Please read the records below and return each line holding the string "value".

^^^^^^^^

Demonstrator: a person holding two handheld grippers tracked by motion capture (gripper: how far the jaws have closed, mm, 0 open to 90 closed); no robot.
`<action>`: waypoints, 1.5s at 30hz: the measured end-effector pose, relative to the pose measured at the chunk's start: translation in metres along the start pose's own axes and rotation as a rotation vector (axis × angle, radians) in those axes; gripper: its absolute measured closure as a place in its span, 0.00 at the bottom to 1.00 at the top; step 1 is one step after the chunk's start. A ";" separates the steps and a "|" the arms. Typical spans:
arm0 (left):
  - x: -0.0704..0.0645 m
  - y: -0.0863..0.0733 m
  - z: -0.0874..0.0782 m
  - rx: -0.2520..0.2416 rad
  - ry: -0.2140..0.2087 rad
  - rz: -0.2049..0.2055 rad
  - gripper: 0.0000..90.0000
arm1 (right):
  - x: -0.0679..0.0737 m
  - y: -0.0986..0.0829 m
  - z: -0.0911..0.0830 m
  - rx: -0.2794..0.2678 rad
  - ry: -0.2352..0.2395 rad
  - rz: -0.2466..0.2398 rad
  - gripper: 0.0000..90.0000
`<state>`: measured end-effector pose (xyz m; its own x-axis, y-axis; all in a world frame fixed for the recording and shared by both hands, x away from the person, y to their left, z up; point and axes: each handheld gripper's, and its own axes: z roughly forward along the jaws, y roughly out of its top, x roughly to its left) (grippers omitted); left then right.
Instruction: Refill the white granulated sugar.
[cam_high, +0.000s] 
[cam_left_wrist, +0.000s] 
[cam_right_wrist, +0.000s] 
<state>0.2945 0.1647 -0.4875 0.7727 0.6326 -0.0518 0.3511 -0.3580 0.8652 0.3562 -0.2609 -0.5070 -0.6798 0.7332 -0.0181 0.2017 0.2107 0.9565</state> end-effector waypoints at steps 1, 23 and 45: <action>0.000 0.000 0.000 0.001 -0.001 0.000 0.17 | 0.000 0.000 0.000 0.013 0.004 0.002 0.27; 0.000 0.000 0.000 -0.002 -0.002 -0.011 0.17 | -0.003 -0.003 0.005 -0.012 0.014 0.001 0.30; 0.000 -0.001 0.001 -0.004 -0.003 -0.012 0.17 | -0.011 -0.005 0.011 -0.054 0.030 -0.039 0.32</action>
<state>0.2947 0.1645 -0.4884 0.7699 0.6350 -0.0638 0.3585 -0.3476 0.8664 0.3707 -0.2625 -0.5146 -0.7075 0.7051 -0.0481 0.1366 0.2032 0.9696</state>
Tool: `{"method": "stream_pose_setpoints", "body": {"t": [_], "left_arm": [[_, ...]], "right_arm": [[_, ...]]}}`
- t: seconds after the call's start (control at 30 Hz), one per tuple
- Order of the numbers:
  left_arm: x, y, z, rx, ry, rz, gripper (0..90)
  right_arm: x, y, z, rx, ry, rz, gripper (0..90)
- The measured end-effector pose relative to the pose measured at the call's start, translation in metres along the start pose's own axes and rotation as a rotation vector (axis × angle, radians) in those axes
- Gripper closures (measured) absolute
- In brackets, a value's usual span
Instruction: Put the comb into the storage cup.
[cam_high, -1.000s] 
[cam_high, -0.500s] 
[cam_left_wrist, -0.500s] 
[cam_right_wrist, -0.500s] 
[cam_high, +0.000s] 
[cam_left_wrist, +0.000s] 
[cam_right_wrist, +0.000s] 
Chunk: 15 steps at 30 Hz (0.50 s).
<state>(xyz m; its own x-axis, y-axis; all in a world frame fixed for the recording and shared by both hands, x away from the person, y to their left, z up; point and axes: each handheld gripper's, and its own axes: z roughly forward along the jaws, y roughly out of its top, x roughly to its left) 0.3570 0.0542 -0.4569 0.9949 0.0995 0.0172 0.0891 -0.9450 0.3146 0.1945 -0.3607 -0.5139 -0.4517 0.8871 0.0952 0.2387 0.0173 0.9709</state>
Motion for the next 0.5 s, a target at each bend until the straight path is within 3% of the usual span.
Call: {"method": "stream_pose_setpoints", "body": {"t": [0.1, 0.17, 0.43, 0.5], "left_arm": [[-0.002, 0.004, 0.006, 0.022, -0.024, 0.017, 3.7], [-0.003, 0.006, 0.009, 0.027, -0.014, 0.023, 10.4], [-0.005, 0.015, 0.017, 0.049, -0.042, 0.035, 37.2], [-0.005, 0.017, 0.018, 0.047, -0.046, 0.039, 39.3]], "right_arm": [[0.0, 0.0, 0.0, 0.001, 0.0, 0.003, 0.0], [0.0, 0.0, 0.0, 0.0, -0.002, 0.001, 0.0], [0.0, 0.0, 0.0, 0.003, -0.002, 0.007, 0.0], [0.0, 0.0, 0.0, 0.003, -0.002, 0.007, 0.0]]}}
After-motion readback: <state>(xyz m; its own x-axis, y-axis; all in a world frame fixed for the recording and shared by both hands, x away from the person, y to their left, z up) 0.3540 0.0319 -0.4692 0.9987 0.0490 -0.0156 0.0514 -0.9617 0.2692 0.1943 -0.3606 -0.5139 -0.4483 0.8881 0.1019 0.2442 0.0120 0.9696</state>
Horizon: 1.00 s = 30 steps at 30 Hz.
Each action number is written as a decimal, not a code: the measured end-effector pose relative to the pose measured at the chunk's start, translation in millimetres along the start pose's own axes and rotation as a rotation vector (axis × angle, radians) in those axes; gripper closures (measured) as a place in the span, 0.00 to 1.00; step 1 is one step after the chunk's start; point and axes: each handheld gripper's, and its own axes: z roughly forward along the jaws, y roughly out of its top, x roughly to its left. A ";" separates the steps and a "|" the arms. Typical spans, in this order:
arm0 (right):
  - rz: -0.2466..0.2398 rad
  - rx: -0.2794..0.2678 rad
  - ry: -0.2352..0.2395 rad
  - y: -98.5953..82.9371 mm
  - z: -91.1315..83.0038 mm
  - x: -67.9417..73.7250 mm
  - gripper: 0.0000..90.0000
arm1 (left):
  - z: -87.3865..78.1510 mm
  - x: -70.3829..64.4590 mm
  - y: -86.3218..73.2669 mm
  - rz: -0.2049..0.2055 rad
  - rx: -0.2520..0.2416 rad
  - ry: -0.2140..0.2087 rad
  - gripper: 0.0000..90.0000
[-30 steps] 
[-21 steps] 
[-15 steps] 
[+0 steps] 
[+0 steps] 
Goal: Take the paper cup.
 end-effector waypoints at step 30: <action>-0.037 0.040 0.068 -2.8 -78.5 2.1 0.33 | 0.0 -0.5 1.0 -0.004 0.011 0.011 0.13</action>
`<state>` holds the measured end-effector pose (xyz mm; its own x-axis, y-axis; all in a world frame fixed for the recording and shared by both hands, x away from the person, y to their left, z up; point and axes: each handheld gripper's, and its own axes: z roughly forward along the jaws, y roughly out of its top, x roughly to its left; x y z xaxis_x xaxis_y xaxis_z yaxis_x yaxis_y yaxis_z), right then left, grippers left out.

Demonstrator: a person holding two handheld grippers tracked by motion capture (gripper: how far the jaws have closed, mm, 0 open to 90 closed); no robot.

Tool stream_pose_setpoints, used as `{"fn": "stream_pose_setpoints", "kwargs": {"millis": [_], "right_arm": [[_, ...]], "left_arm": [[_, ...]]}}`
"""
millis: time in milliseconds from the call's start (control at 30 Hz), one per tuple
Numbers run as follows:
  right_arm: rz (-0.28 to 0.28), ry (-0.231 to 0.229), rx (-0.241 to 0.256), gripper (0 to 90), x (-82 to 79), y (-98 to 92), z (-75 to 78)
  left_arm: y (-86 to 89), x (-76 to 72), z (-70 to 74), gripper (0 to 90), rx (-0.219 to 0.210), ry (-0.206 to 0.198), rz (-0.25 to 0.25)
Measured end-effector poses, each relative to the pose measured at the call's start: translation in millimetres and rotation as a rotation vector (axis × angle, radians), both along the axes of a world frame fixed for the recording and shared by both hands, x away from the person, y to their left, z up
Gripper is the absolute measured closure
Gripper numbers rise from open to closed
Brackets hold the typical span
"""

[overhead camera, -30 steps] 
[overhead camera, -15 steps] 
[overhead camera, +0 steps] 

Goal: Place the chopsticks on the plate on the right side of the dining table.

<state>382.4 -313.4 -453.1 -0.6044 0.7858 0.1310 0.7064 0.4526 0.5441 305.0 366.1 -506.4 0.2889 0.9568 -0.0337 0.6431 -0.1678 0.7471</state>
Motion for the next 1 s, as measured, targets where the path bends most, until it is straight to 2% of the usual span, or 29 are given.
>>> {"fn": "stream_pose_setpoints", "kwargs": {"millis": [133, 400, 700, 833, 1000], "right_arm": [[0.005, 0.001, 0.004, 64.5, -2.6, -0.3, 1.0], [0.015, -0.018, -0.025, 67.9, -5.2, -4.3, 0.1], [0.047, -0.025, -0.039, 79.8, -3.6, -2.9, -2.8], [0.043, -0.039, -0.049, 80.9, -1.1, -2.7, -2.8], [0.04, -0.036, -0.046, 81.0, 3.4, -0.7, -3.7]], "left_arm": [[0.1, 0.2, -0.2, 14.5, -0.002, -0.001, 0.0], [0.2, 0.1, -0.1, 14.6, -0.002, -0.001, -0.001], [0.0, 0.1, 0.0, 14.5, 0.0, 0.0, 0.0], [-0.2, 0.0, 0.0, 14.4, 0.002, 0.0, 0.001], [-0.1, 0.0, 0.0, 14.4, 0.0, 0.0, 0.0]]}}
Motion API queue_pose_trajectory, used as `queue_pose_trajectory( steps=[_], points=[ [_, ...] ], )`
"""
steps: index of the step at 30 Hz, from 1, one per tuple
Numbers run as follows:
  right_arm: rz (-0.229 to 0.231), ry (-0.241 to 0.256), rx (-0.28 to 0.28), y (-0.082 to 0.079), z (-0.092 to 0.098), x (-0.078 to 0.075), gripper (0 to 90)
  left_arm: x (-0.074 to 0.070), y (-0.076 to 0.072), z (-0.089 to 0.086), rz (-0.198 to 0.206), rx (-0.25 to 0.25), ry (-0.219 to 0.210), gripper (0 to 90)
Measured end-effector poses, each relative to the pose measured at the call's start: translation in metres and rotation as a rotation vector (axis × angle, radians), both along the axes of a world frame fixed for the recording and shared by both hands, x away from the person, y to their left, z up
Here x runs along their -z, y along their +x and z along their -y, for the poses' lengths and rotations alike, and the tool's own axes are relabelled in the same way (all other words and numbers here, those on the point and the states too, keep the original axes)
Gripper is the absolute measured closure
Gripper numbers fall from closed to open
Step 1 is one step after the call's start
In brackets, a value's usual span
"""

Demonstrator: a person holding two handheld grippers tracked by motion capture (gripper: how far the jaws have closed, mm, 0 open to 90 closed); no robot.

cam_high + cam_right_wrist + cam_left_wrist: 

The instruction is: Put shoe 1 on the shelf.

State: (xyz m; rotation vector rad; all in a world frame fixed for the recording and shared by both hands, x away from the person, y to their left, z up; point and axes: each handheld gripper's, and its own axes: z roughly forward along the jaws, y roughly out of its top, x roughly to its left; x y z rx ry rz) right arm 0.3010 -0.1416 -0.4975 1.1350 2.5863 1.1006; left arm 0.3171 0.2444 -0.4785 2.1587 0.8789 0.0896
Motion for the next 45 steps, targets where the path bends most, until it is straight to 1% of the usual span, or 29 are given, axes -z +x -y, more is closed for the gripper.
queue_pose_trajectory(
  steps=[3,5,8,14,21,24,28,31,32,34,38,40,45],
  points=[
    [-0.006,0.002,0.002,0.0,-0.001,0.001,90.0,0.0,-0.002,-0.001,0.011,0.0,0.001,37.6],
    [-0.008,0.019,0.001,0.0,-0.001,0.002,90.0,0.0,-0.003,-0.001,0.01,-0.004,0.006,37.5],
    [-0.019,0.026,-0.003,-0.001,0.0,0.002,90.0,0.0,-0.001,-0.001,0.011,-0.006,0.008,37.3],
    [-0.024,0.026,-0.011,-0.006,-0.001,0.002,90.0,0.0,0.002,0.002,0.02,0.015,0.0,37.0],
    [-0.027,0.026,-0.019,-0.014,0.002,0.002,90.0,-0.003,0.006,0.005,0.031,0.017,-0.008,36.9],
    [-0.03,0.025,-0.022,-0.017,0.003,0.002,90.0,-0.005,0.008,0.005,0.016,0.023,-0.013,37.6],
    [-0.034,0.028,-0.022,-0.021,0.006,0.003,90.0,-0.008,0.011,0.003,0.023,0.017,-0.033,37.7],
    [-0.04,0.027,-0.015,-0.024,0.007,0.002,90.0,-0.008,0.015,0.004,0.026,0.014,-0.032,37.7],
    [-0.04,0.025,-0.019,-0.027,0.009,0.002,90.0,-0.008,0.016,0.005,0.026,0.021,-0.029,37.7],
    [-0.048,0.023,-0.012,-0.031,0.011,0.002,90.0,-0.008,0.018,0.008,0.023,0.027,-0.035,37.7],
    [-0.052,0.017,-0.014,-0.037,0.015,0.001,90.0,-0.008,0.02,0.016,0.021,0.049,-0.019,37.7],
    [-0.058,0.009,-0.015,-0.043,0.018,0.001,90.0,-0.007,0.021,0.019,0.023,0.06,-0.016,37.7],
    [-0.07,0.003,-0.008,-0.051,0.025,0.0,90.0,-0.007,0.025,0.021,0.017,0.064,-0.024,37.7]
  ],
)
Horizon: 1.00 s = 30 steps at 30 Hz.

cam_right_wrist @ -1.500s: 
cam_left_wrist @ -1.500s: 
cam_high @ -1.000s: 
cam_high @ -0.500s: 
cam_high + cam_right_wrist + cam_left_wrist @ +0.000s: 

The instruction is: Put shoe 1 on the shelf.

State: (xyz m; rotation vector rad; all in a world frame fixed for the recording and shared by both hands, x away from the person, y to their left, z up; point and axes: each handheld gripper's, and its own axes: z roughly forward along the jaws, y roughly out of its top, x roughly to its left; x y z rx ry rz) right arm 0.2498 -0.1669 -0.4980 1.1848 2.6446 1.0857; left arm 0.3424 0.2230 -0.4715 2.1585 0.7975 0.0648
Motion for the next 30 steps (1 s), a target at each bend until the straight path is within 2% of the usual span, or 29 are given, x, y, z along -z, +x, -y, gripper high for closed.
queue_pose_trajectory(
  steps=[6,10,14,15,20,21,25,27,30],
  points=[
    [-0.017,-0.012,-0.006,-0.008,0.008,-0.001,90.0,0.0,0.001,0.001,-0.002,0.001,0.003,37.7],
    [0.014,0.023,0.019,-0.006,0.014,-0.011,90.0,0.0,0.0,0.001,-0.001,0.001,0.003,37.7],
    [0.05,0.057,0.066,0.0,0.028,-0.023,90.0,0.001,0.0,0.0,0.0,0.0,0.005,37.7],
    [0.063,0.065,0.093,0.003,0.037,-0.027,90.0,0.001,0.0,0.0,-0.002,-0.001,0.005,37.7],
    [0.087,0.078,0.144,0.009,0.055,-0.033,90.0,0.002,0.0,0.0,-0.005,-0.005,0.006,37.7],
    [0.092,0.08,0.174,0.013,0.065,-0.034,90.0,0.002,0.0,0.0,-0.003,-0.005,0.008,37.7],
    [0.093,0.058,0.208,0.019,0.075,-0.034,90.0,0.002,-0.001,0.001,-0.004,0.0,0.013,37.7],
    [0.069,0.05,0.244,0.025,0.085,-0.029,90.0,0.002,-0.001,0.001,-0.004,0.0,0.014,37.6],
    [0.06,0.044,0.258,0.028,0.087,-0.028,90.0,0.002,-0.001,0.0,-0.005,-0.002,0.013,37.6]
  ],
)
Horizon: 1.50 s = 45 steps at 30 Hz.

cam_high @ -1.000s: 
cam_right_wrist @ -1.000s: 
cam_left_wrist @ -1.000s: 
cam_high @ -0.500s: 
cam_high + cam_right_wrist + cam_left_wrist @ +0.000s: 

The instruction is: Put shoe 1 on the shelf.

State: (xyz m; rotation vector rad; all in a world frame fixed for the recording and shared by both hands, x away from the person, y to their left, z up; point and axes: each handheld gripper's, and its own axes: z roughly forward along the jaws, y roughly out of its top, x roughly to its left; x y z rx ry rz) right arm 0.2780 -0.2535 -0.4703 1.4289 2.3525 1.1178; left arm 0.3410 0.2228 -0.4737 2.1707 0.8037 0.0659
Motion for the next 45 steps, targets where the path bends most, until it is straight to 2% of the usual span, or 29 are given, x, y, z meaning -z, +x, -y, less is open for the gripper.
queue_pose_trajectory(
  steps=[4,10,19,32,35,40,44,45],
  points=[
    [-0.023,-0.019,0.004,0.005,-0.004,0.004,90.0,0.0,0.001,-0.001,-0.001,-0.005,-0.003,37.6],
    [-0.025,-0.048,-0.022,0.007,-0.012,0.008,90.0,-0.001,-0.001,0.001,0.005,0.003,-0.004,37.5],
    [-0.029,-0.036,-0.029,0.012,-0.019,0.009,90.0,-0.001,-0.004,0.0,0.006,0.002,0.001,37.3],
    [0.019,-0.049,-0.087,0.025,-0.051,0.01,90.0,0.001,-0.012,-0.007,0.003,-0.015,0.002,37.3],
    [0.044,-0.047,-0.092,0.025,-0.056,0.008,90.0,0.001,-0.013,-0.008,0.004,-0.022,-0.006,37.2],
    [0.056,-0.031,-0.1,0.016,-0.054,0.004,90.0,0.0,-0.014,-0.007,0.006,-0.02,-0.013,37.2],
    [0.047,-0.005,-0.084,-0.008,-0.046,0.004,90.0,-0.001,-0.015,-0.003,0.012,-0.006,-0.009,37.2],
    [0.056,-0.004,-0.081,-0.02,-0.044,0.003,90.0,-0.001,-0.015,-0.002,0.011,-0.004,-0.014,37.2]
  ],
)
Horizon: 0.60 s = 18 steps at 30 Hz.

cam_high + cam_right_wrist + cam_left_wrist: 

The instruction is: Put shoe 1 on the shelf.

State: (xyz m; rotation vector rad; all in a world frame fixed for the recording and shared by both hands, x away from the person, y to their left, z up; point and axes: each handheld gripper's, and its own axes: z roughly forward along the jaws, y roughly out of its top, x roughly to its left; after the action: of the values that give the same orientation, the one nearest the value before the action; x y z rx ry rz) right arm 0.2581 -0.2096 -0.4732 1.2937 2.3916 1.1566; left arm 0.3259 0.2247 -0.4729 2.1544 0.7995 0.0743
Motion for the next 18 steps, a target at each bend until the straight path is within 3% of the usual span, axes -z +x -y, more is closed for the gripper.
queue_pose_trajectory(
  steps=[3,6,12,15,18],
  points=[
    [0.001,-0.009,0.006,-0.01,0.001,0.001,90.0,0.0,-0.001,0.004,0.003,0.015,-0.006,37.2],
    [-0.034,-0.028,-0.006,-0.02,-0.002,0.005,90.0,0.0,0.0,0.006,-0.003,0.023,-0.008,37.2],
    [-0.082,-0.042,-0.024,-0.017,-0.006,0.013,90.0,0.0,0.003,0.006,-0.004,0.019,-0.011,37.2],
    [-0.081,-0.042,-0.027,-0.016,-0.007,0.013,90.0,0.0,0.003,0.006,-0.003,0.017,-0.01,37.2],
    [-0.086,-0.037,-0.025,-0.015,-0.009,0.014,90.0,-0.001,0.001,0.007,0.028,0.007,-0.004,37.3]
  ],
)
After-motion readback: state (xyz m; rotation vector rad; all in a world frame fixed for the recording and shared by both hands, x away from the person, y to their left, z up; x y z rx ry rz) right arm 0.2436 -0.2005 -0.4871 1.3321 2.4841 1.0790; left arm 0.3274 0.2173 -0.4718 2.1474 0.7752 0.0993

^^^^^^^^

> **Answer box**
- In brackets, a value's usual span
In brackets, a value's usual span
State: (xyz m; rotation vector rad; all in a world frame fixed for the recording and shared by both hands, x away from the person, y to their left, z up; point and axes: each handheld gripper's, and its own axes: z roughly forward along the jaws, y roughly out of its top, x roughly to its left; after the action: of the values that give the same orientation, the one nearest the value before the action; x y z rx ry rz) right arm 0.2581 -0.2096 -0.4732 1.2937 2.3916 1.1566; left arm 0.3259 0.2247 -0.4729 2.1544 0.7995 0.0743

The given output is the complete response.